Task statement => Your answer is the listing, printed exactly as given.

******************************

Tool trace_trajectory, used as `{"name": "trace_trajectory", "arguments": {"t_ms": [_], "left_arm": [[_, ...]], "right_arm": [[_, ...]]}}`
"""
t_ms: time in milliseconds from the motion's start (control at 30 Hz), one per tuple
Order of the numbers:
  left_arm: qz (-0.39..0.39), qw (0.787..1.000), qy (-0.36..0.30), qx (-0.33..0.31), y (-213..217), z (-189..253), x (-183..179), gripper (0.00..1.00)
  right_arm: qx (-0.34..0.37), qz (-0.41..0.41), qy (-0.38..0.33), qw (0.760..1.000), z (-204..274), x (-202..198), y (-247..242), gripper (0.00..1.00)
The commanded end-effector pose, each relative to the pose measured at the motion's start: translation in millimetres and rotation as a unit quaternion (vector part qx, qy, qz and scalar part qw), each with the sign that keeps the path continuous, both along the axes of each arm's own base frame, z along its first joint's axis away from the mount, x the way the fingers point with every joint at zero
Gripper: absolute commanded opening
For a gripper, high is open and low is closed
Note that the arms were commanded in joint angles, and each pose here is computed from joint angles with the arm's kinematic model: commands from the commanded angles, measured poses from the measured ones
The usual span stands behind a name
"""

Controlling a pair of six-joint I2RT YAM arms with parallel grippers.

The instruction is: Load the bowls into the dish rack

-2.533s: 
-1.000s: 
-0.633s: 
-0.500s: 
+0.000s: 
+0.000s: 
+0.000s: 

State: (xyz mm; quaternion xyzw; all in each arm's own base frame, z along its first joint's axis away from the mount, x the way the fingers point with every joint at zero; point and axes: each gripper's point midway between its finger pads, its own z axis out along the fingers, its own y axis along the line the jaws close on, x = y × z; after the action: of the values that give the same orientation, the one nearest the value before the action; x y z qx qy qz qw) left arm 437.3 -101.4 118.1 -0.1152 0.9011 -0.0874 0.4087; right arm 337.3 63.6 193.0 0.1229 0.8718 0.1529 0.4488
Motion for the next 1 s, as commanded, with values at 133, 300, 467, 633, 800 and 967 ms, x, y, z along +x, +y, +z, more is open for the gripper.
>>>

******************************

Exercise response =>
Tool trace_trajectory, used as `{"name": "trace_trajectory", "arguments": {"t_ms": [_], "left_arm": [[_, ...]], "right_arm": [[_, ...]]}}`
"""
t_ms: time in milliseconds from the motion's start (control at 30 Hz), one per tuple
Order of the numbers:
  left_arm: qz (-0.39..0.39), qw (0.787..1.000), qy (-0.36..0.30), qx (-0.33..0.31), y (-213..217), z (-189..253), x (-183..179), gripper (0.00..1.00)
  right_arm: qx (-0.34..0.37), qz (-0.41..0.41), qy (-0.38..0.33), qw (0.760..1.000), z (-204..274), x (-202..198), y (-247..242), gripper (0.00..1.00)
The commanded end-effector pose, each relative to the pose measured at the motion's start: translation in millimetres and rotation as a unit quaternion (vector part qx, qy, qz and scalar part qw), each with the sign that keeps the path continuous, both along the axes of each arm's own base frame, z along its first joint's axis away from the mount, x the way the fingers point with every joint at zero
Gripper: absolute commanded opening
For a gripper, high is open and low is closed
Note that the arms were commanded in joint angles, and each pose here is computed from joint angles with the arm's kinematic model: commands from the commanded angles, measured poses from the measured ones
The usual span stands behind a name
"""

Controlling a pair of six-joint I2RT YAM arms with parallel grippers.

The instruction is: Load the bowls into the dish rack

-2.533s: 
-1.000s: 
-0.633s: 
-0.500s: 
+0.000s: 
+0.000s: 
+0.000s: 

State: (xyz mm; quaternion xyzw; all in each arm's own base frame, z along its first joint's axis away from the mount, x the way the fingers point with every joint at zero; point and axes: each gripper's point midway between its finger pads, its own z axis out along the fingers, its own y axis along the line the jaws close on, x = y × z; after the action: of the values that give the same orientation, the one nearest the value before the action; x y z qx qy qz qw) left arm 437.3 -101.4 118.1 -0.1152 0.9011 -0.0874 0.4087; right arm 337.3 63.6 193.0 0.1229 0.8718 0.1529 0.4488
Motion for the next 1 s, as commanded, with values at 133, 300, 467, 633, 800 and 967 ms, x, y, z along +x, +y, +z, more is open for the gripper.
>>>

The requested output has now been given in full.